■ **PROVIDED DATA**:
◇ ◇ ◇
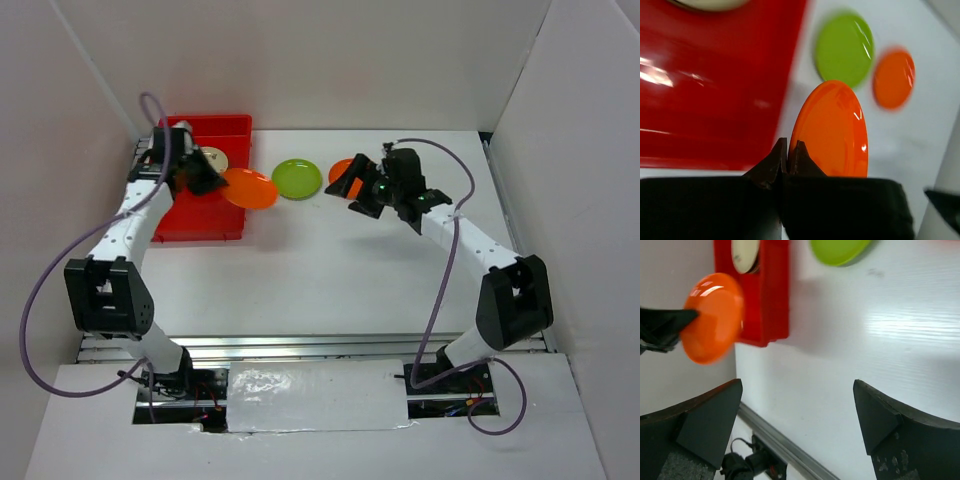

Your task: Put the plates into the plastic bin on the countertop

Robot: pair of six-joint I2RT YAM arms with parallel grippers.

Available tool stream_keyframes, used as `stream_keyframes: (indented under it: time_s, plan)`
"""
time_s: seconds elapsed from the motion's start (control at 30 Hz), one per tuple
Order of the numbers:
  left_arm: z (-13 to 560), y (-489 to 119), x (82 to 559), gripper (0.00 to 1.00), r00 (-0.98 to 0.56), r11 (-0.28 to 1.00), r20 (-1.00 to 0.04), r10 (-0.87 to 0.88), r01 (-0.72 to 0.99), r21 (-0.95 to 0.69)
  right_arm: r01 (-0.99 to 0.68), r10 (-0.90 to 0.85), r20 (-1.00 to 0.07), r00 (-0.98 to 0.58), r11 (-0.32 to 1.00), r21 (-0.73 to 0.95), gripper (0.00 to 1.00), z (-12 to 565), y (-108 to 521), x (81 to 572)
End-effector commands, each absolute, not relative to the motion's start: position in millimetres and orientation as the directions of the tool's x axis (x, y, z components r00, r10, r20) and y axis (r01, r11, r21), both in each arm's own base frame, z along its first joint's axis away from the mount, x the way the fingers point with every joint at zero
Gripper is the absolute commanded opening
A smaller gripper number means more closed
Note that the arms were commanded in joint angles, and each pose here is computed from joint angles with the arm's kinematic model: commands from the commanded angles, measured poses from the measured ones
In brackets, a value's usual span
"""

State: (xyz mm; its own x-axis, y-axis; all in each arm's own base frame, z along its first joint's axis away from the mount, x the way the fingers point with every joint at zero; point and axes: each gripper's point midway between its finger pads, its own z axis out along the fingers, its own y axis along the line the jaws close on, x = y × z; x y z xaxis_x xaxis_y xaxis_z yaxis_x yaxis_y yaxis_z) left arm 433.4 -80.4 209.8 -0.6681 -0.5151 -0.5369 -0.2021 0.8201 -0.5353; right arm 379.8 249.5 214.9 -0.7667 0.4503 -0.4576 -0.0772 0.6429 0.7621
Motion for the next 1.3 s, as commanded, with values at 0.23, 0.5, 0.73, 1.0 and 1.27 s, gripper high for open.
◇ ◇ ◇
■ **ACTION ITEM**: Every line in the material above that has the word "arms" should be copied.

■ **RESULT OF THIS TASK**:
Robot: pair of six-joint I2RT YAM arms with parallel grippers.
Note that the arms were commanded in joint angles, and each pose here is computed from joint angles with the arm's kinematic model: commands from the commanded angles, measured poses from the measured ones

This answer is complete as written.